TGM2 as a novel therapeutic target in venetoclax-resistant AML: Disrupting histone serotonylation-driven mitophagy with nanoparticle-delivered inhibitors Free

TGM2 as a Novel Therapeutic Target in Venetoclax-Resistant AML: Disrupting Histone Serotonylation-Driven Mitophagy with Nanoparticle-Delivered Inhibitors Lu Lu^1*, Chunlei Dai^1*, Lezong Chen^1*, Xiao Zhang^1*, Yinglin Su¹, Zhenzhen Qiu¹, Jingxia Xu, Xumiao Zhang¹, Chenfei Liu¹, Langqi Wang¹, Yongshuai Jiang¹, Tao Chen¹, Yang Liang^1#, Yuanbin Song^1#

¹Department of Hematologic Oncology, Sun Yat-sen University Cancer Center, State Key Laboratory of Oncology in South China, Collaborative Innovation Center for Cancer Medicine, Guangzhou, China.

*Co-first authors #Co-corresponding authors

Corresponding author：Yuanbin Song, Yang Liang.

Venetoclax (VEN) combined with hypomethylating agents is approved for frontline therapy in older/unfit patients with acute myeloid leukemia (AML). However, up-front resistance as well as relapse following initial response demonstrates the need for a deeper understanding of resistance mechanisms. Previous studies have revealed the critical role of transglutaminase 2 (TGM2) as a potential therapeutic target in cancers, but the oncogenic roles and underlying mechanisms of TGM2 in AML are not fully understood. In this study, we examined the role and potential mechanism of TGM2 in AML.

RNA-seq analysis revealed that TGM2 is overexpressed in AML patients, particularly in those with VEN resistance, and correlates with poor overall survival. Both CRISPR/Cas9-mediated knockout of TGM2 and pharmacological inhibition of TGM2 can inhibit leukemia stem cells (LSCs) derived from AML patients, including those resistant to VEN. Pharmacological inhibition of TGM2 demonstrated significant anti-leukemic activity in both MLL-AF9 and patient-derived xenograft (PDX) models.

Mechanistically, integrated analysis of RNA-seq and single-cell RNA sequencing (scRNA-seq) revealed that TGM2 inhibition perturbs mitochondrial homeostasis. Transmission electron microscopy (TEM) revealed that following TGM2 inhibition, mitochondria exhibited disrupted and swollen cristae, accompanied by a decrease in mitochondrial membrane potential and an increase in superoxide levels. Mitophagy, a key mechanism for intracellular homeostasis, critically supports LSC survival. By clearing damaged mitochondria and reducing ROS accumulation, LSCs maintain mitochondrial function and homeostasis, thereby enhancing their survival and therapy resistance. We demonstrated that targeting TGM2 can reduce mitophagic flux and block the autophagic flow. It was found that TGM2-mediated H3Q5ser histone modification regulates key gene expression programs by stabilizing H3K4me3 and enhancing its recognition by downstream effectors. CUT&Tag and RNA sequencing analyses revealed that downregulated genes were enriched in the Mitophagy pathway following treatment with TGM2 inhibitors. Western blot (WB), ChIP and qPCR assays demonstrated significantly reduced expression of key mitophagy genes (PINK1, Parkin, NDP56, and OPTN) following TGM2 inhibition.

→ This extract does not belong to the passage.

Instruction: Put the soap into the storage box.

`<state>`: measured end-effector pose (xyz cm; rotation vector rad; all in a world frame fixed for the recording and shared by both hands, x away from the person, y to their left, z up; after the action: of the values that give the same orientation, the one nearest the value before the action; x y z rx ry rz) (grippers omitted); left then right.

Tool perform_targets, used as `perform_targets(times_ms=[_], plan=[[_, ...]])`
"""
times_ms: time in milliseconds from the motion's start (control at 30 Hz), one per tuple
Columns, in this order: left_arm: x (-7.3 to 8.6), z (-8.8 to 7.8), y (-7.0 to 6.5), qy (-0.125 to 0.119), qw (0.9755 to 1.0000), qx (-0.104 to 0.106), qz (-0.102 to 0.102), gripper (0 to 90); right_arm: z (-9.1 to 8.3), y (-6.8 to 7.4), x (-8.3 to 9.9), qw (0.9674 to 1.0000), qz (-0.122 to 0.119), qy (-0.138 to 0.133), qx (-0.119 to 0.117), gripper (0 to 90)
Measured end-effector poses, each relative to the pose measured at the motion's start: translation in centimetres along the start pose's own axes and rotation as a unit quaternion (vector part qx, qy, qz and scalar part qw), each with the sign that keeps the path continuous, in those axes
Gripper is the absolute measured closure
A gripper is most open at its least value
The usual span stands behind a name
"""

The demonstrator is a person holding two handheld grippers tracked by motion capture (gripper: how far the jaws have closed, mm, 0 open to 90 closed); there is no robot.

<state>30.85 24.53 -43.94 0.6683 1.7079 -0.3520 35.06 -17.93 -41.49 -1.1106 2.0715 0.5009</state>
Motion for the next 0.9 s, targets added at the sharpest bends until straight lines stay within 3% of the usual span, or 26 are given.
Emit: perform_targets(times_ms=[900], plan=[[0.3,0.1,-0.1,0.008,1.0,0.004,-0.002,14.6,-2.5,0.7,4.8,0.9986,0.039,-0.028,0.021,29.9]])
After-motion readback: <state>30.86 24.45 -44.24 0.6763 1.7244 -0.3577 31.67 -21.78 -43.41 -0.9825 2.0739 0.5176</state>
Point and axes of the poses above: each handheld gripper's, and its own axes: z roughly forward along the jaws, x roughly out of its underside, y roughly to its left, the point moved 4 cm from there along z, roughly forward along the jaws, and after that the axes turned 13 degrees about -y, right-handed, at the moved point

Finally, to enhance bone marrow targeting of TGM2 inhibitors for effective elimination of LSCs, we developed a leucine polyester amide (Leu-PEA) nanoparticle drug delivery system (Leu-PEA@TGM2i). Leu-PEA@TGM2i significantly suppressed AML progression in both MLL-AF9 and PDX models without inducing appreciable myelosuppression or tissue damage.

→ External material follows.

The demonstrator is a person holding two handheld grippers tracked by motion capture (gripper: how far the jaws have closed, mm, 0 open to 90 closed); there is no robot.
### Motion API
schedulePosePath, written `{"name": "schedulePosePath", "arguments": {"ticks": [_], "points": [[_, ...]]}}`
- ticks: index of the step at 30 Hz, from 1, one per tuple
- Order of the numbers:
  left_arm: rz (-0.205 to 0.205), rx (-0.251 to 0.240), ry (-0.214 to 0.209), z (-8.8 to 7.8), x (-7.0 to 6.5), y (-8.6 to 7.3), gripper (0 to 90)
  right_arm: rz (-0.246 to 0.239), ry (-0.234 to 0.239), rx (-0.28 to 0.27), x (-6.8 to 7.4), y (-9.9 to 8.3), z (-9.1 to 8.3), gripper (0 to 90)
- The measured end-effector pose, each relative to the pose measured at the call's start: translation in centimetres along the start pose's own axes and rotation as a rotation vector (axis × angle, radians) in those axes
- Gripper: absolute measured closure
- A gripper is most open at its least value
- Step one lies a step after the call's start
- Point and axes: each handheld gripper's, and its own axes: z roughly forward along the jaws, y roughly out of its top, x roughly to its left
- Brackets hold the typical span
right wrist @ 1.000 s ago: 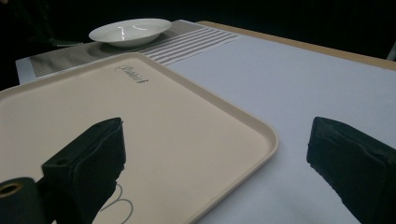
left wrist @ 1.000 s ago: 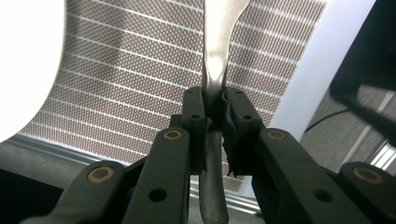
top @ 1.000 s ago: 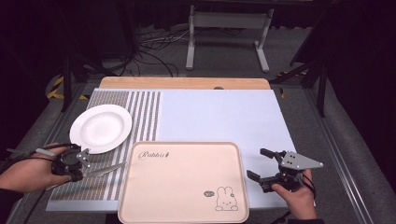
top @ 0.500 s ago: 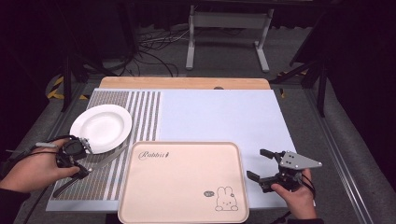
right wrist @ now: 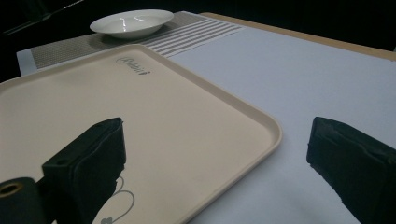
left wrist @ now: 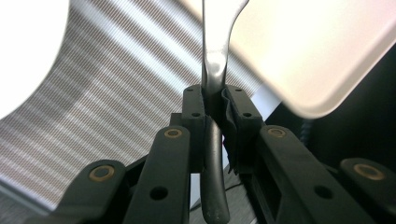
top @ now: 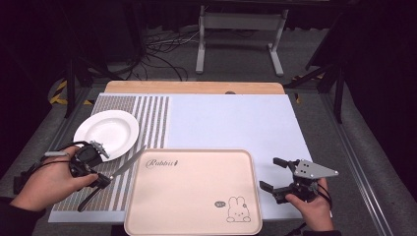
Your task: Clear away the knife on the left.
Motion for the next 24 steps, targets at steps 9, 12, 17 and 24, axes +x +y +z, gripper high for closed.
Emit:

In summary, TGM2 represents a potential prognostic biomarker in AML, and targeting its transglutaminase activity effectively inhibits disease progression. Specifically, TGM2 mediates H3Q5ser histone modification to promote expression of key mitophagy genes, thereby maintaining LSC function and inducing drug resistance. Inhibition of TGM2 disrupts mitochondrial homeostasis, providing a basis for novel therapeutic strategies.